A vivid portrait of Los Angeles during a turbulent decade.
MacArthur fellow Davis (Old Gods, New Enigmas: Marx’s Lost Theory, 2018, etc.) and Start Making Sense podcast host Wiener (Emeritus, History/Univ. of California, Irvine; How We Forgot the Cold War: A Historical Journey Across America, 2012, etc.) experienced firsthand the political, cultural, and social upheavals that roiled LA in the 1960s. Davis was the Los Angeles regional organizer for Students for a Democratic Society and a member of the Southern California branch of the Communist Party. Wiener, who had participated in anti-war and civil rights activism from the time he was in high school, arrived in LA in 1969, quickly becoming a reporter for Liberation News Service, which provided to underground and college papers around the country reports about strikes, anti-war protests, and incendiary events such as the efforts of the California regents to fire philosophy professor Angela Davis. In addition to their own recollections, the authors mine abundant archival sources and interviews to create a richly detailed portrait of a city that seethed with rebellious energy. Much of that energy came from civil rights activists, with LA serving as “a major laboratory for the Black Power experiment.” Building on “the template of Black nationalism,” Mexican Americans redefined themselves as Chicanas/os, fashioning their own ideology and identity, as did Asian Americans, who lobbied for ethnic studies programs and, at UCLA, published a monthly newspaper that publicized the Asian American movement. Feminist groups—liberal, radical, and socialist—burgeoned, as well.
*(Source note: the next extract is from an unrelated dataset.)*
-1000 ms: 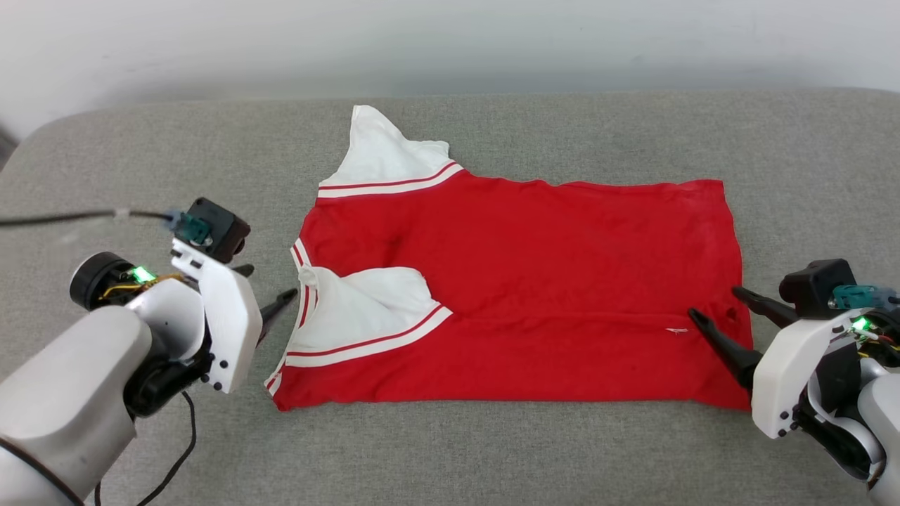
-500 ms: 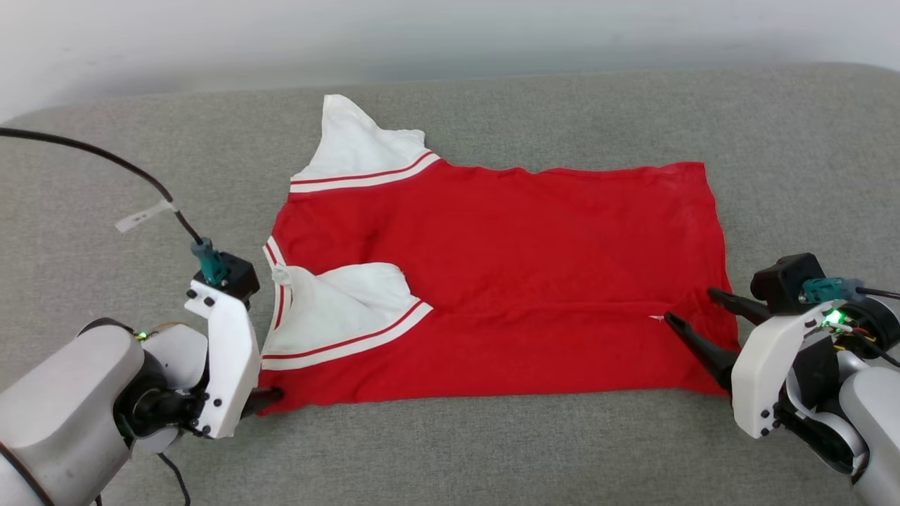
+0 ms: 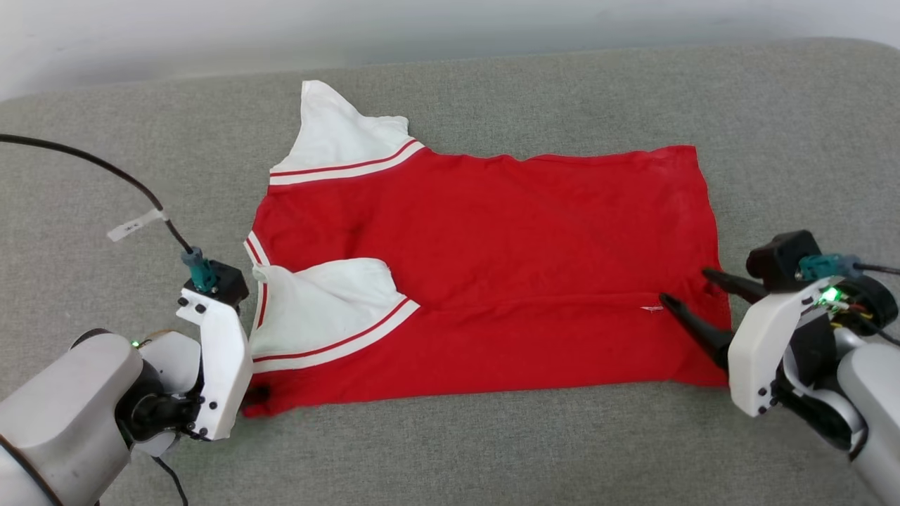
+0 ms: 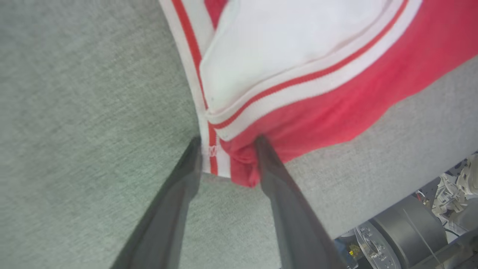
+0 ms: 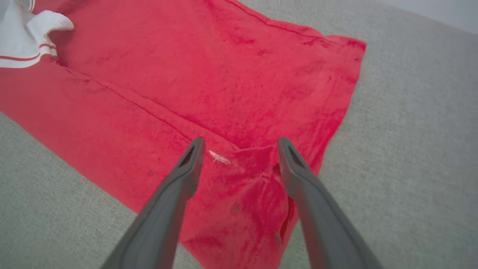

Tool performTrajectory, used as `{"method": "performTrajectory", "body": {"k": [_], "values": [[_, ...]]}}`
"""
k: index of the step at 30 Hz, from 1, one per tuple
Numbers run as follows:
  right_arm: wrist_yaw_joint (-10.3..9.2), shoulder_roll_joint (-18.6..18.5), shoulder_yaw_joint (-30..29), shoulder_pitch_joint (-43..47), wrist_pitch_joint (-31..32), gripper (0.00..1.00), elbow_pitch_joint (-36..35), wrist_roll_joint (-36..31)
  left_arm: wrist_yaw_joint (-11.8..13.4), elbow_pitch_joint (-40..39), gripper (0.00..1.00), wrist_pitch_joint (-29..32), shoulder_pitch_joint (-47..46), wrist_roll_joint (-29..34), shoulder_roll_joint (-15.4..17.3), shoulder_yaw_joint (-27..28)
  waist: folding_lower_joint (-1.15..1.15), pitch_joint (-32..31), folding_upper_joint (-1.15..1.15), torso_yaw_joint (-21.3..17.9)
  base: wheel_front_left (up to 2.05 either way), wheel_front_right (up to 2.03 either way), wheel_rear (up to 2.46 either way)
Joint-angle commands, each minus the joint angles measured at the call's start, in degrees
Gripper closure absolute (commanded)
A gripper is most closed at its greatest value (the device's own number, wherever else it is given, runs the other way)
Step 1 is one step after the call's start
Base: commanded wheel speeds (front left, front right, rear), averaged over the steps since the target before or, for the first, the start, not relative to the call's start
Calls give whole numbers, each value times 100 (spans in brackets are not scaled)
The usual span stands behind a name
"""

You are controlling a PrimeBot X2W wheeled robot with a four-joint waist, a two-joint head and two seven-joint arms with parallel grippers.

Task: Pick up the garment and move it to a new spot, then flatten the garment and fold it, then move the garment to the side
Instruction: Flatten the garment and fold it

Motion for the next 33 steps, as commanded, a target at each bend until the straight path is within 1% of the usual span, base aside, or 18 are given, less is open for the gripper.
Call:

Because the Los Angeles Times “was firmly and loudly right-wing,” the LA Free Press emerged as the nation’s first and most influential underground paper, disseminating news about racial unrest (such as the Watts uprising of 1965), gay rights (such as the founding, in 1966, of a group calling itself Personal Rights in Defense and Education, or PRIDE), and the repressive actions of the police department, mayor, and the state’s governor, Ronald Reagan.
A spirited history of urban unrest that laid the groundwork and inspiration for future activists and reformers.